Fuera de mi círculo familiar, la noticia de mi viaje a Mar del Plata la compartí con mi gran amigo José Wang. Me puse a su orden: me sobraban razones para traerle un detalle de aquellas tierras. Después de varias evasivas, descubrí su predilección por la voz de Mercedes Sosa. Por esa fecha, la gran cantora terminó su cautiverio terrenal y la prensa de su país anunciaba una placa póstuma con sus grandes éxitos. Ese sería mi regalo al bueno de José, mi traductor en Taipéi y a quién debo, además, muchas de mis películas asiáticas.
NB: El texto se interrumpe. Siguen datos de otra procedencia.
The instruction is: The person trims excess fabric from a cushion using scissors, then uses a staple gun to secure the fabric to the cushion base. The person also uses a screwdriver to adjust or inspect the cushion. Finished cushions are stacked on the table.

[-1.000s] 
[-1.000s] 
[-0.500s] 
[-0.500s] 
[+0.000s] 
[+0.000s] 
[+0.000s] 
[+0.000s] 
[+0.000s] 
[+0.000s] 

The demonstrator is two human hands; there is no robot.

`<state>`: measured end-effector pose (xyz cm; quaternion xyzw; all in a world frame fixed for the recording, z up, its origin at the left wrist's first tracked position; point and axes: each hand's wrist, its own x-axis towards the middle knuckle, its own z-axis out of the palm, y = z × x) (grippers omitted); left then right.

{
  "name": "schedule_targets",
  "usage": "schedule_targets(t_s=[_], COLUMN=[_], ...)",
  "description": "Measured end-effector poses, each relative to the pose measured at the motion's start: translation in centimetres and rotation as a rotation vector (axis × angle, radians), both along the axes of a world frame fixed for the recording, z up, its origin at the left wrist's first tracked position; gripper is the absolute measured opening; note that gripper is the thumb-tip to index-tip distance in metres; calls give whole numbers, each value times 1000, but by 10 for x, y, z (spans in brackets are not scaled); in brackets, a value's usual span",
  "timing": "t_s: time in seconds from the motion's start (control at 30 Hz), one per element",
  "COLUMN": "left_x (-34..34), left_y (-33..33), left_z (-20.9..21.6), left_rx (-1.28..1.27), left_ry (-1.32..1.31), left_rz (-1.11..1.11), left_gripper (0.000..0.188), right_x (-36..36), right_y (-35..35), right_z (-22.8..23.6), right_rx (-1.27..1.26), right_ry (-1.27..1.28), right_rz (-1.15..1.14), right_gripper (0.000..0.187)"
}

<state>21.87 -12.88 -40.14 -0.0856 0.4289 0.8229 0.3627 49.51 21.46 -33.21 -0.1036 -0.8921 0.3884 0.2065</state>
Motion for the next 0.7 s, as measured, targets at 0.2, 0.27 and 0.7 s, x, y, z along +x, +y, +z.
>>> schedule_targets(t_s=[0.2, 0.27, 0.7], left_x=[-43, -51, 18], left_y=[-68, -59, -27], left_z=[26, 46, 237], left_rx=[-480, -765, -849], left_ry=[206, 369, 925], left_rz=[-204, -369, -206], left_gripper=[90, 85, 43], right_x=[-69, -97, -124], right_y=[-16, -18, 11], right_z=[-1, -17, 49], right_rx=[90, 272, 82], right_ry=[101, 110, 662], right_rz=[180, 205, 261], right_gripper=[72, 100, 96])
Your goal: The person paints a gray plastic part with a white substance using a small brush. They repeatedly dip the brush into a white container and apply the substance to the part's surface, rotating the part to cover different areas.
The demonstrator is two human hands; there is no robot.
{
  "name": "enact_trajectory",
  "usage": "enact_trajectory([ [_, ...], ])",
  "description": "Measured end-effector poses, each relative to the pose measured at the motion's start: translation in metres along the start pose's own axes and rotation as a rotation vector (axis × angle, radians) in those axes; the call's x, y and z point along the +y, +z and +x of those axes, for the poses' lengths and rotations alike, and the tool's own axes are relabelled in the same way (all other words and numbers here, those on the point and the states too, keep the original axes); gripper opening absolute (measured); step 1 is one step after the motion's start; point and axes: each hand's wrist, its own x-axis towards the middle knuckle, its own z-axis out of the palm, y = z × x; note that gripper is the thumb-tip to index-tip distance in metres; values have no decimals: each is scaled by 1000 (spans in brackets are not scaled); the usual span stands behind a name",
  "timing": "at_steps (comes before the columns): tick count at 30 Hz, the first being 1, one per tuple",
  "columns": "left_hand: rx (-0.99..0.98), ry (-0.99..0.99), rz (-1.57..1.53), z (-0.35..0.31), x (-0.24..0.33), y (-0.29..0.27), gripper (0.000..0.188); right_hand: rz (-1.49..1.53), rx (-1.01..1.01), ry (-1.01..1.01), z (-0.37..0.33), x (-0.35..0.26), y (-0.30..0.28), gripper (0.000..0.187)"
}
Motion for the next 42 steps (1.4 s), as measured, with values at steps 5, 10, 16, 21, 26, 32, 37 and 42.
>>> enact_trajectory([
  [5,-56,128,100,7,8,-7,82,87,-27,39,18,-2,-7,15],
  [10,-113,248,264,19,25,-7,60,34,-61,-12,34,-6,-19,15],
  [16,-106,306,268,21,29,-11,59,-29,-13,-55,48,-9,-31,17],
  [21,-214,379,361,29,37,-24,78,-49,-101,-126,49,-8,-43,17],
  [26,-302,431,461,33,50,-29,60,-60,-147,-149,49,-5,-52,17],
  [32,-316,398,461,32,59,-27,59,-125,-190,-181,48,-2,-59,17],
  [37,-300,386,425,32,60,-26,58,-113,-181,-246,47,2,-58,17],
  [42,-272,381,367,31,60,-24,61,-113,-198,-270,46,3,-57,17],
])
El Encuentro de Editores Culturales de Mar del Plata previó un día libre. Argentina en abril traslucía el gris intenso de su temporada otoñal. El movimiento de un mar semi embravecido era el referente cotidiano en aquella ciudad que impedía sumergir sus inmensos tesoros culturales.

Y salí al mundo recitando un verso de Alfonsina Storni. Recorrí el malecón en su busca. Me informé de una supuesta estatua frente al lugar donde eligió su eternidad. Crucé varias veces frente al histórico sitial, pero los rastros de la esfinge parecían diluidos a causa del salitre. Fueron varias horas recorriendo aquella avenida costera de cabo a rabo, conversando con pescadores ambulantes, y tratando, inútilmente, de protegerme de la contagiosa frialdad. Extenuado, y con el mediodía brillando en el cielo, me senté a descansar en un promontorio cercano al último lugar donde se vio con vida a aquella mujer cegada por el desamor. Recogí un puñado de tierra y lo guardé en un pequeño frasco para continuar la famosa colección que propuso Italo Calvino en su texto inmortal.
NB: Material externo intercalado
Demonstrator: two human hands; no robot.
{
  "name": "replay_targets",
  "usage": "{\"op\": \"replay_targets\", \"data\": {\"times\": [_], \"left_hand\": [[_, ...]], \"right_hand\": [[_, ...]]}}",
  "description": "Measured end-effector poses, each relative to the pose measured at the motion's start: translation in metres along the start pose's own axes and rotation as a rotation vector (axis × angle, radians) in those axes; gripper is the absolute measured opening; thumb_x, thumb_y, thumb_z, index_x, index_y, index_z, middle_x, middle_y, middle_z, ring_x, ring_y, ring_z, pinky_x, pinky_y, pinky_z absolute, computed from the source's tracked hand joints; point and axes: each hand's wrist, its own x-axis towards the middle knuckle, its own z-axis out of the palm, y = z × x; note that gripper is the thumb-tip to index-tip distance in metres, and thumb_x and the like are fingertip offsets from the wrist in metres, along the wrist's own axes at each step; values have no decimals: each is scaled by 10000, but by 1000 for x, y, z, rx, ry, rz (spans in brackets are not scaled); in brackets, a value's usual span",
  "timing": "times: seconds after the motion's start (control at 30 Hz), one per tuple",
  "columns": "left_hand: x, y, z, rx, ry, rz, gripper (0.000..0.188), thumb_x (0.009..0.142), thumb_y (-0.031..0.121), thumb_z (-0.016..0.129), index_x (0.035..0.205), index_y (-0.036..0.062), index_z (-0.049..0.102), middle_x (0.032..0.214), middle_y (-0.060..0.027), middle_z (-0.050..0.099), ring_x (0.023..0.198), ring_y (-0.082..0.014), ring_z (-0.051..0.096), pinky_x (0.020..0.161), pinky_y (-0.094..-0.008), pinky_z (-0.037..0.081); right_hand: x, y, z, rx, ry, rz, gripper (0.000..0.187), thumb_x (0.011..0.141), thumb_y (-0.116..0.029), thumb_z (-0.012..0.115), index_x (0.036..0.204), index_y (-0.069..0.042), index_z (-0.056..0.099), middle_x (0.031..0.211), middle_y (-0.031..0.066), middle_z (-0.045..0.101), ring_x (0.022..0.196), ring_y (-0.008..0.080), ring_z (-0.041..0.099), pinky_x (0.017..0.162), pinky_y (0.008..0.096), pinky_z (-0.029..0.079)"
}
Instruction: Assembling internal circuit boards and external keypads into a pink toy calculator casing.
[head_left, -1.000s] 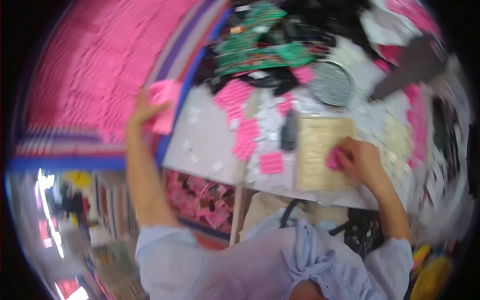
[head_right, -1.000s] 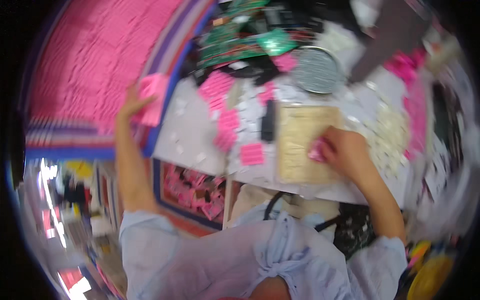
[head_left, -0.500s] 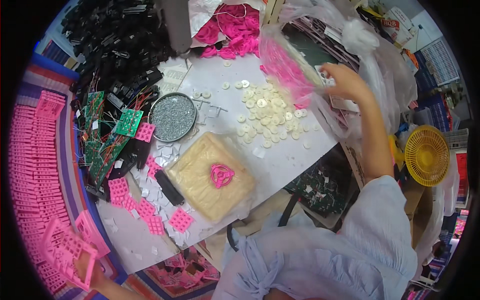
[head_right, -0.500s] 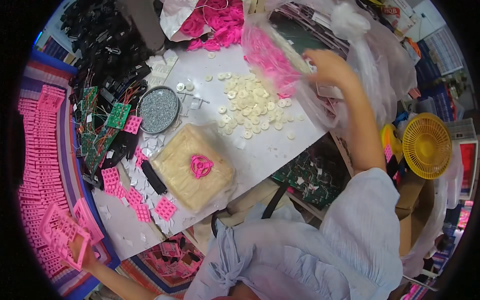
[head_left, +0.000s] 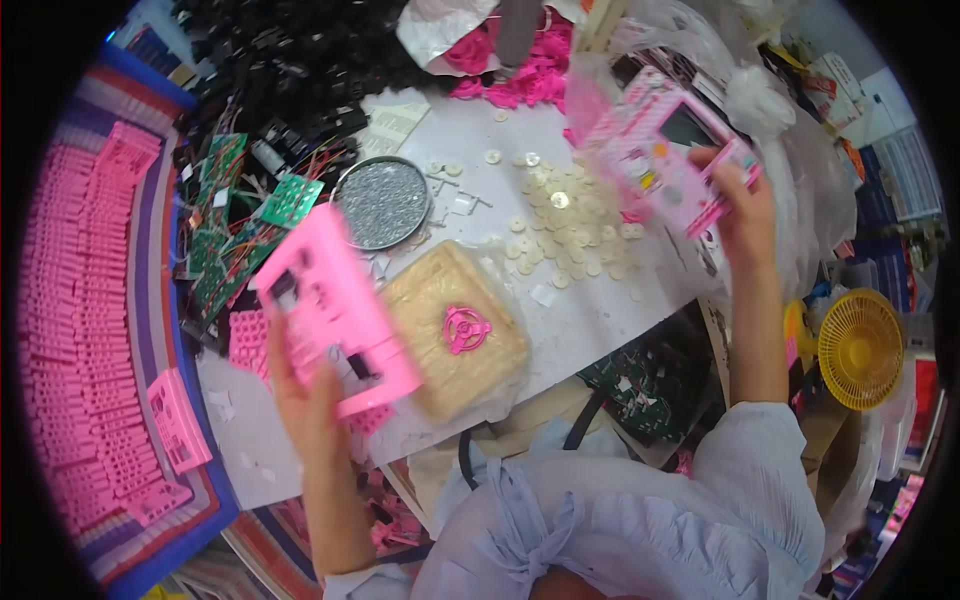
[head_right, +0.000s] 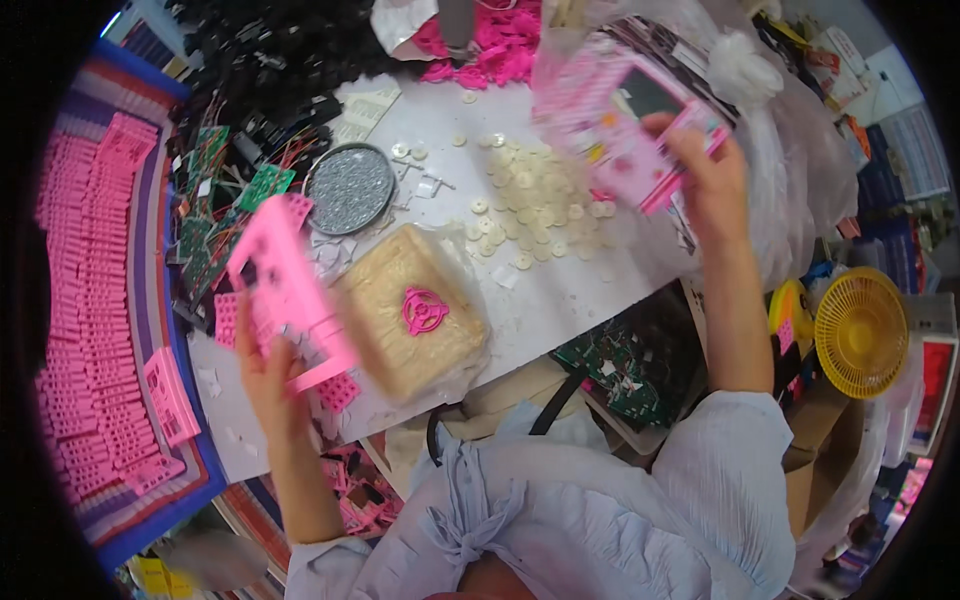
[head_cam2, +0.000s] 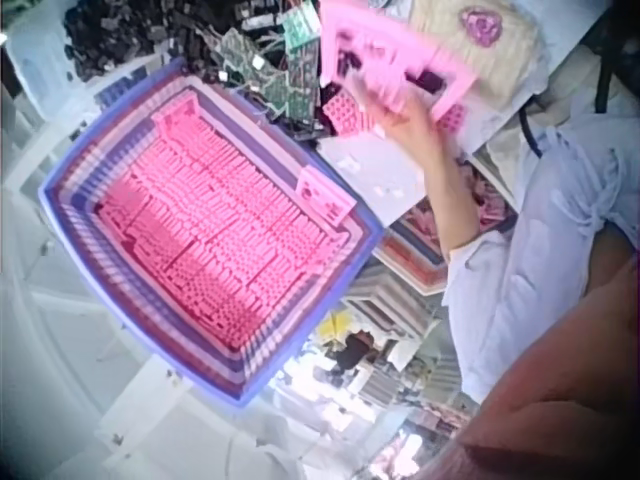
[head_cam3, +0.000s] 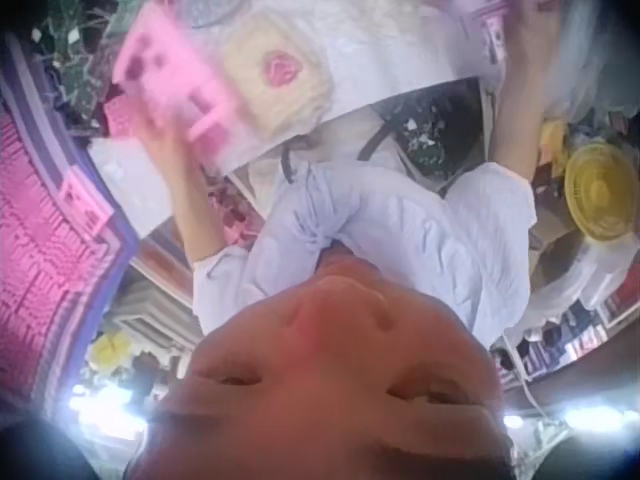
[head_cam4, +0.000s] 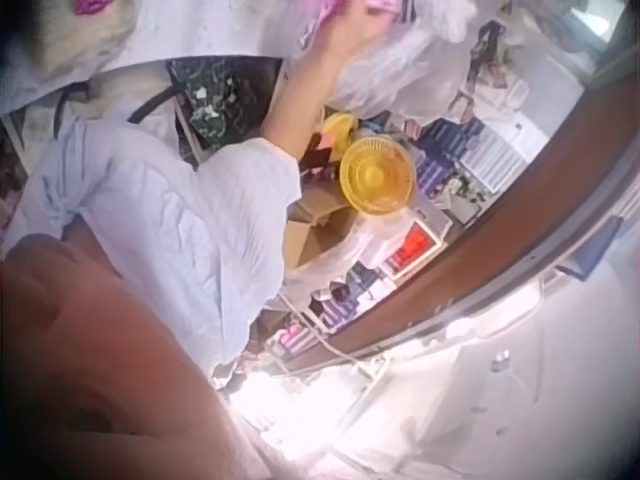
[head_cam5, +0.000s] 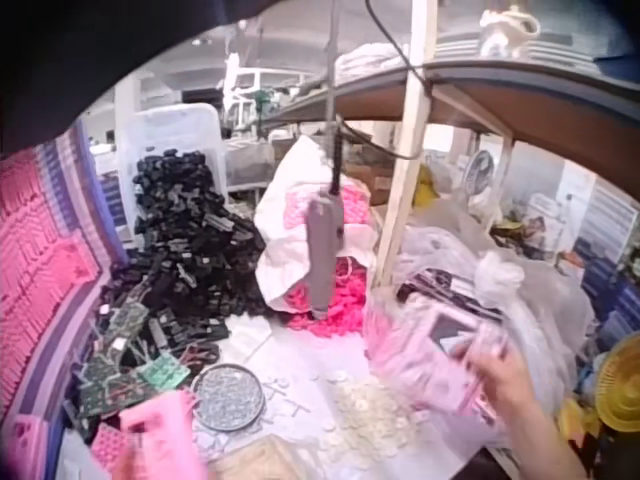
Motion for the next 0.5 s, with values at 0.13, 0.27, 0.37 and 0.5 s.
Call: {"op": "replay_targets", "data": {"times": [0.13, 0.27, 0.37, 0.5], "left_hand": [[5, -37, 34, -71, -127, 24, 718, 956, 422, 595, 1549, 93, 356, 1339, -35, 553, 736, -30, 522, 562, -144, 397], [3, -27, 42, -152, -203, -6, 658, 1014, 484, 494, 1517, 69, 406, 1424, -125, 483, 1208, -208, 509, 1045, -356, 408], [4, -18, 17, -71, -466, -34, 645, 1007, 508, 493, 1473, 62, 472, 1348, -127, 512, 1260, -217, 495, 1075, -368, 388], [-16, 7, 28, 179, -667, -35, 494, 1012, 308, 565, 1426, 44, 507, 1275, -103, 561, 1210, -203, 536, 1042, -355, 418]], "right_hand": [[-49, 13, 89, 464, -299, 205, 442, 902, -179, 703, 1269, 40, 590, 1068, 145, 702, 952, 197, 670, 877, 336, 529], [-54, 0, 143, 520, -709, 322, 508, 890, -165, 716, 1337, 11, 553, 982, 135, 707, 909, 186, 673, 815, 311, 526], [-35, -24, 171, 119, -1170, 355, 448, 886, -230, 748, 1249, -3, 614, 824, 72, 697, 750, 149, 651, 664, 276, 492], [-33, -39, 226, -396, -1404, 9, 376, 825, -234, 790, 1082, 8, 662, 759, 72, 669, 647, 158, 604, 582, 307, 456]]}}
Minutos después decidí volver sobre mis pasos. Le di la espalda al mar y ocurrió el milagro. En lo alto de aquel promontorio descubrí la estatua de mi añorada escritora, como reinando sobre todo el panorama que en vida eligió como final de su propio juego. No estaba, como pronosticaron mis informantes, junto al mar, sino en la cúspide, desafiando ese oleaje infinito.

Entre jugos y empanadas dediqué la tarde a mi amigo taiwanés. Llegué al bulevar de la ciudad donde se reunían los comercios más importantes. No tardé en descubrir un centro cultural dedicado a la venta de música. En él se exhibían afiches y promociones de compositores e intérpretes de todos los tiempos. Un joven bien vestido y mejor educado intentó ayudarme.

-Busco el disco póstumo de Mercedes Sosa para un regalo –le dije informé.

-Lo tenemos, pero es un solo disco. Si es para un regalo, yo le recomiendo la colección de sus obras completas. Recién ha llegado.

-Tráigala entonces –le pedí con cierto temor pues mis finanzas no andaban muy holgadas como para andar en lujos.

Minutos después, el empleado me mostró la colección solicitada, con una cubierta impecable. Mi sorpresa llegó cuando le pedí abrir la caja con los CDs y descubrí su procedencia casera.

-Pero yo quiero los discos originales. Estas son copias -le dije.

-Esos que usted dice ya no existen. Todo el mundo las compra así –me informó.

-Yo pensé que este era un comercio de productos originales.

-Se ve que usted es extranjero. Esta es la tienda de discos más selecta de Mar del Plata. Pagamos impuestos. Tenemos los mejores empleados…

-Pero los discos no son originales.

El joven me arrebató de las manos la caja de CDs, me dio la espalda, y la volvió a colocar en su lugar. Continuó atendiendo a otros clientes.

Media hora después regresé al mismo comercio y no me quedó otro remedio excusarme ante el joven. Pagué el importe de los discos y no requerí un envoltorio especial. A mi regreso a Santo Domingo, mi amigo José Wang casi tiembla de emoción cuando puse en sus manos aquel estuche con la música de su cantautora preferida. Solo entonces, me sentí como un viajero feliz.